*YOUR TASK*:
Reproduce, exactly and in full, the lines from the one with "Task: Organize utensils" through the one with "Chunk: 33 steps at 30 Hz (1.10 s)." in the data below; drop pictures.

SUPPLIED INFORMATION section start

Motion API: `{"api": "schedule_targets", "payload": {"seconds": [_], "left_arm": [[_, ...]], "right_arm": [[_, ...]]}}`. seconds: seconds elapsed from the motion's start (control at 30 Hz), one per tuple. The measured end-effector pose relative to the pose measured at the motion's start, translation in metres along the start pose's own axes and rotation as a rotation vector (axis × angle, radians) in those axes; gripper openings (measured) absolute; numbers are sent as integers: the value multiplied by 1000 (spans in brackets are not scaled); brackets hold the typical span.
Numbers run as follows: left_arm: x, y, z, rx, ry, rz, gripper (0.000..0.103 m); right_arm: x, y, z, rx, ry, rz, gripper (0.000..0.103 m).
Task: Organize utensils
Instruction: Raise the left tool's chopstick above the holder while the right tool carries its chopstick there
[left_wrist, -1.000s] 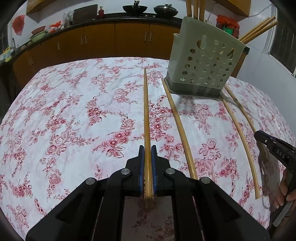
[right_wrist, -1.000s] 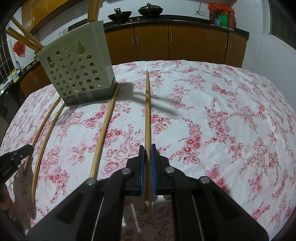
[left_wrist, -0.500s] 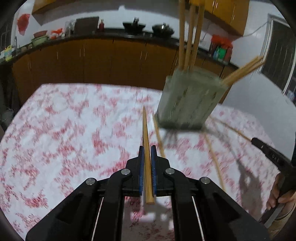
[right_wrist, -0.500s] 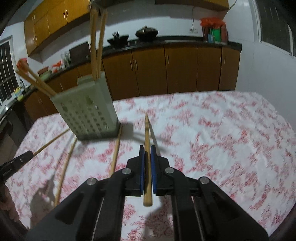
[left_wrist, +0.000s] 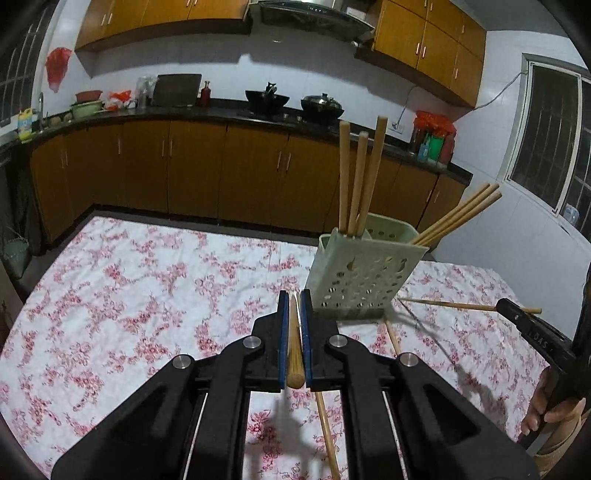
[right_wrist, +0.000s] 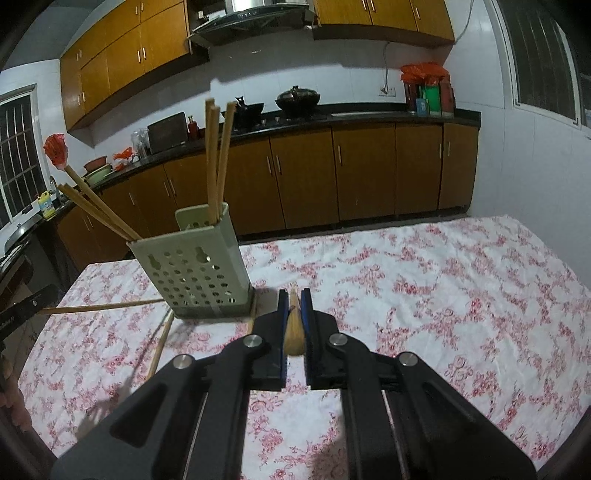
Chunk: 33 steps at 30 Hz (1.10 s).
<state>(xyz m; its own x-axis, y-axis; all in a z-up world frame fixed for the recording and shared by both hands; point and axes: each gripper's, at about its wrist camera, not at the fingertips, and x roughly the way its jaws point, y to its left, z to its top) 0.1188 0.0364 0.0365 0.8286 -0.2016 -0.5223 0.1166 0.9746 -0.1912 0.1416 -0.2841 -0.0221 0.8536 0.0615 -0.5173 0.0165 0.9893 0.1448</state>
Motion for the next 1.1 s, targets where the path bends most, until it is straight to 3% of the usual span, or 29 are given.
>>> {"api": "schedule_targets", "payload": {"seconds": [0.67, 0.93, 1.1], "left_arm": [[-43, -15, 48, 94, -151, -18, 6], [-57, -34, 61, 133, -180, -87, 6], [-67, -54, 85, 156, -250, -112, 6]], "right_arm": [[-58, 29, 63, -94, -198, 67, 8], [-68, 41, 81, -98, -234, 127, 8], [-77, 53, 104, -102, -296, 166, 8]]}}
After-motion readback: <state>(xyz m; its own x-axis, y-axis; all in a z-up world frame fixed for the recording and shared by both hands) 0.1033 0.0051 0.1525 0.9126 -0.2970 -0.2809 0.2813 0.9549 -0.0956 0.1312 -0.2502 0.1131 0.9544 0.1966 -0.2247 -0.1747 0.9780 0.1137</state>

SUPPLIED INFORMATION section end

*ANSWER TO THIS TASK*:
Task: Organize utensils
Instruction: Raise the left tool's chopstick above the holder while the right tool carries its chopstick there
[left_wrist, -1.000s] 
[right_wrist, -1.000s] 
[left_wrist, -0.500s] 
[right_wrist, -0.500s] 
[left_wrist, +0.000s] 
[right_wrist, +0.000s] 
Chunk: 33 steps at 30 Hz (1.10 s).

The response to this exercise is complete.